**ASSIGNMENT:** Report each line of the data below in which "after" appears.

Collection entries
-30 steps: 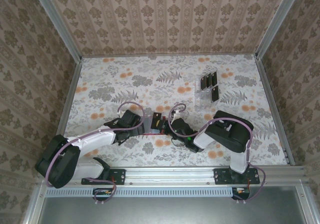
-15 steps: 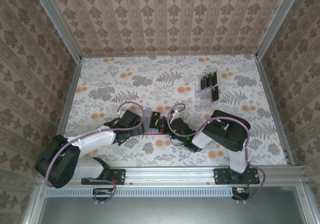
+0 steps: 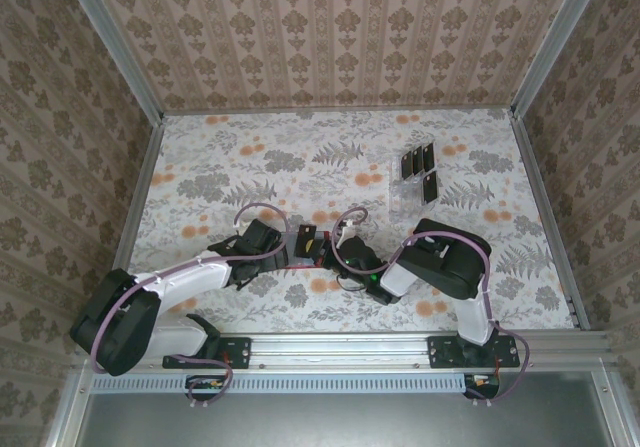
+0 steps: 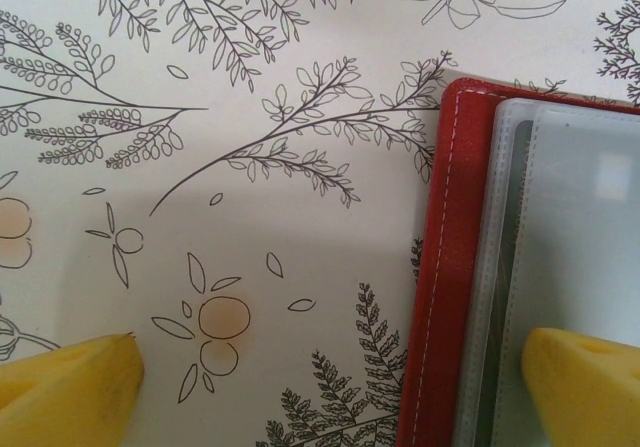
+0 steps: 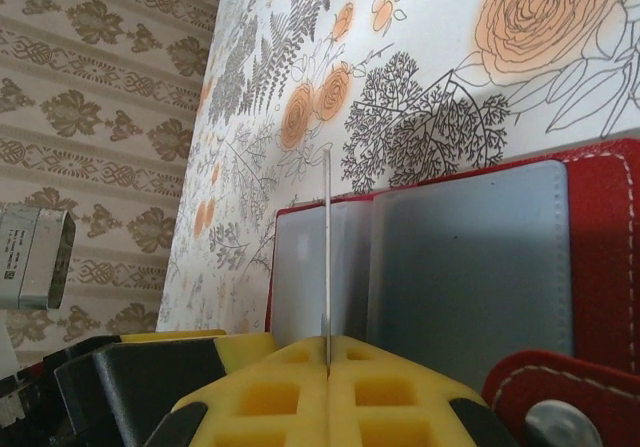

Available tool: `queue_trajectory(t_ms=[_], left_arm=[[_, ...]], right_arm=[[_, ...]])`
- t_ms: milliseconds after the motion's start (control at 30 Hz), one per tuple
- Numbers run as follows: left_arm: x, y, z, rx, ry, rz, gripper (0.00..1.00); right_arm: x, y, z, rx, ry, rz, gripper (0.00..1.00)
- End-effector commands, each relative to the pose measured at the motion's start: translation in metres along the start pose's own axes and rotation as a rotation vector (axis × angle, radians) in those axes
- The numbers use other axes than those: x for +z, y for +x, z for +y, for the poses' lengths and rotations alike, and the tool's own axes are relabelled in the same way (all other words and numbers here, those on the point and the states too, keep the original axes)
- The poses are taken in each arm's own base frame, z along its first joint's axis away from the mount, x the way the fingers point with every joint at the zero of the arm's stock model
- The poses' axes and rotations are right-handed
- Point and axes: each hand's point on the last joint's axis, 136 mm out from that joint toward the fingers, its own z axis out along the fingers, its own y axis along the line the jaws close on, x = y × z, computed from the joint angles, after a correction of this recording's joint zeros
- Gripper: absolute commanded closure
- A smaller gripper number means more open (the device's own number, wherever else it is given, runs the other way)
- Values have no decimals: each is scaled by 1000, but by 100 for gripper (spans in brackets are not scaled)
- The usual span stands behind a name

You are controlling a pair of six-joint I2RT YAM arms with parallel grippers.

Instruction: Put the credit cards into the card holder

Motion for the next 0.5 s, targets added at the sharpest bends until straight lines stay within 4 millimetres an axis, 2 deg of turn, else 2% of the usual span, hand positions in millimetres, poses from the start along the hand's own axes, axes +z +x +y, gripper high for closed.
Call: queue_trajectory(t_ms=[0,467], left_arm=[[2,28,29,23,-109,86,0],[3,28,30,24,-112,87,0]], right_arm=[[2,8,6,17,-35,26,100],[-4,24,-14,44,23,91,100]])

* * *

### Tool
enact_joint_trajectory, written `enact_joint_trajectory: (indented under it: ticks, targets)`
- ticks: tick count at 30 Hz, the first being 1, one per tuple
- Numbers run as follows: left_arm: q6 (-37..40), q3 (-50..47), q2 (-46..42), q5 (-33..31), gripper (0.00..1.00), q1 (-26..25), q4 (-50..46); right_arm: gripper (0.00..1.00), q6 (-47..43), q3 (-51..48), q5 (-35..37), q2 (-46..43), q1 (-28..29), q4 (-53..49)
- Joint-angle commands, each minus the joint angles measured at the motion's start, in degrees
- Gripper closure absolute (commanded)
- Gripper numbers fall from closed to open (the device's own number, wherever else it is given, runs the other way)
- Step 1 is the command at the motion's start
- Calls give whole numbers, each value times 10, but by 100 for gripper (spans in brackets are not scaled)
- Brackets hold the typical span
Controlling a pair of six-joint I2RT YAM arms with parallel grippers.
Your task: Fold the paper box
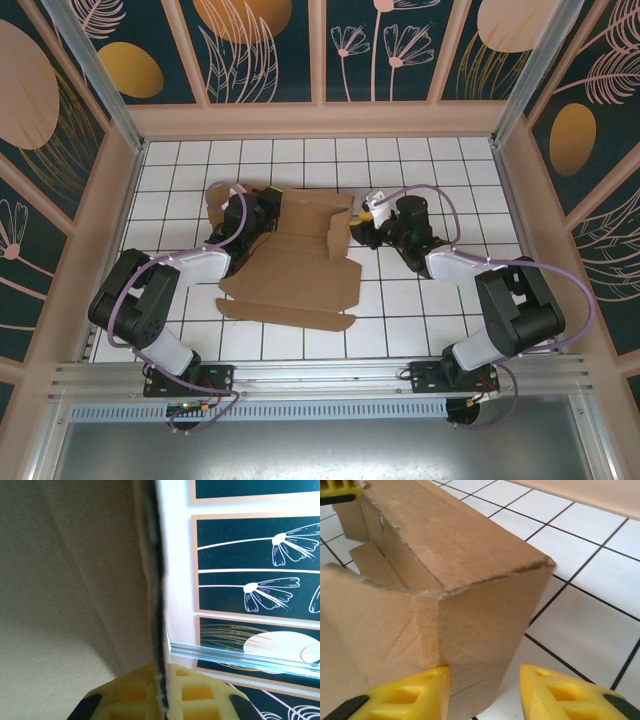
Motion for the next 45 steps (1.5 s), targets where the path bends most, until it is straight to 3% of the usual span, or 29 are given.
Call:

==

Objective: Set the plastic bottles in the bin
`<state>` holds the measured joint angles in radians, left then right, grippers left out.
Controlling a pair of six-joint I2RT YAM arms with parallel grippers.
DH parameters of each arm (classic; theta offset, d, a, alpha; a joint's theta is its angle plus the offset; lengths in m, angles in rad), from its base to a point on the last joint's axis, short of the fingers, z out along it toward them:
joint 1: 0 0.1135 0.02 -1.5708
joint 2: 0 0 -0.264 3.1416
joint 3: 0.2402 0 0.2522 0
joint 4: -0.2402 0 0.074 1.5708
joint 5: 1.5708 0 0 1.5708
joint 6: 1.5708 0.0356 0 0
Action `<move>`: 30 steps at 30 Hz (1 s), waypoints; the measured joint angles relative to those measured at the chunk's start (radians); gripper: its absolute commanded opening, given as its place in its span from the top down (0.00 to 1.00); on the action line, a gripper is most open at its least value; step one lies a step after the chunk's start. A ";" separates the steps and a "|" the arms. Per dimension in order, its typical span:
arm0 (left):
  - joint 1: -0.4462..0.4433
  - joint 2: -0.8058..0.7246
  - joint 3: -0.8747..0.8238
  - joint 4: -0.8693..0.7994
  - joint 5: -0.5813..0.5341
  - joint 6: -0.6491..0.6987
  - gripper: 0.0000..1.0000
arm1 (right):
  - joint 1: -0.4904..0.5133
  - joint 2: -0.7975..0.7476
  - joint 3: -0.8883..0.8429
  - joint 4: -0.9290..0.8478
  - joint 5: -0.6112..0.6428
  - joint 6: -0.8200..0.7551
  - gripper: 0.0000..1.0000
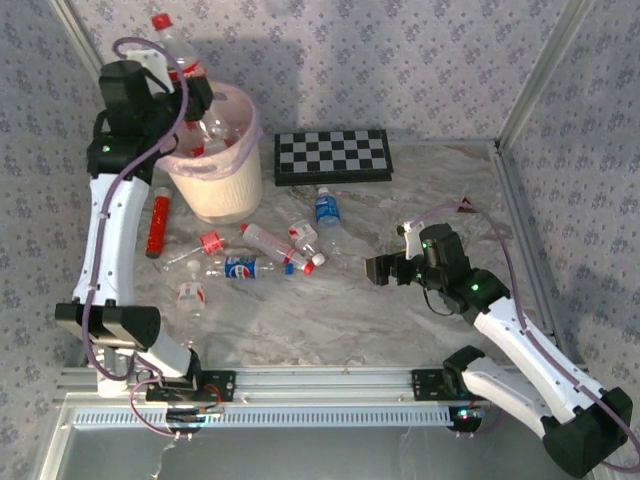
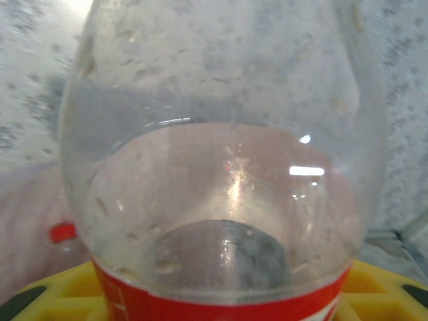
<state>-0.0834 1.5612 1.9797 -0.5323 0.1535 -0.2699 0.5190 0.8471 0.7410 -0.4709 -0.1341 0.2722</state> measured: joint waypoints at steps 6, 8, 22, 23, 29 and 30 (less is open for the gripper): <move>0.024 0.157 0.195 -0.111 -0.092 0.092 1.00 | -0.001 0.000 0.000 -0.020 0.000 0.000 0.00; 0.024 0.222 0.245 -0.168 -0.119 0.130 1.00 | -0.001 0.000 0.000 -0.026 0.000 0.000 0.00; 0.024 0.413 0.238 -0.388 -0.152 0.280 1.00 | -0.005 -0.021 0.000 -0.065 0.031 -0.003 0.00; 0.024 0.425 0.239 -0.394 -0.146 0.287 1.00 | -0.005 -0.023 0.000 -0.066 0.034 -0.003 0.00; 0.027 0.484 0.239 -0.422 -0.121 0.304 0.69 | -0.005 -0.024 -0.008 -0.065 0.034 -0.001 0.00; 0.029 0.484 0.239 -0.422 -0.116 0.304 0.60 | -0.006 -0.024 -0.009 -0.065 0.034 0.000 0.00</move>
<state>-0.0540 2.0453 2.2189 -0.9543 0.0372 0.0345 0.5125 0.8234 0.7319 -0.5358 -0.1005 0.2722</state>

**RESULT FOR THIS TASK:**
- t_ms: milliseconds after the motion's start (control at 30 Hz), one per tuple
- Point and axes: each hand's point on the last joint's axis, 136 mm out from that joint toward the fingers, its own z axis out along the fingers, its own y axis along the line the jaws close on, x = y × z, computed from the joint angles, after a correction of this recording's joint zeros
Action `<move>`: 30 steps at 30 Hz (1 s), waypoints; the measured joint angles relative to those measured at the chunk's start (radians); gripper: its absolute commanded opening, given as its place in its span from the top down (0.00 to 1.00); on the action line, a gripper is most open at its least value; step one lies a step after the chunk's start. A ";" separates the steps and a "|" the arms. Per dimension in order, its typical span:

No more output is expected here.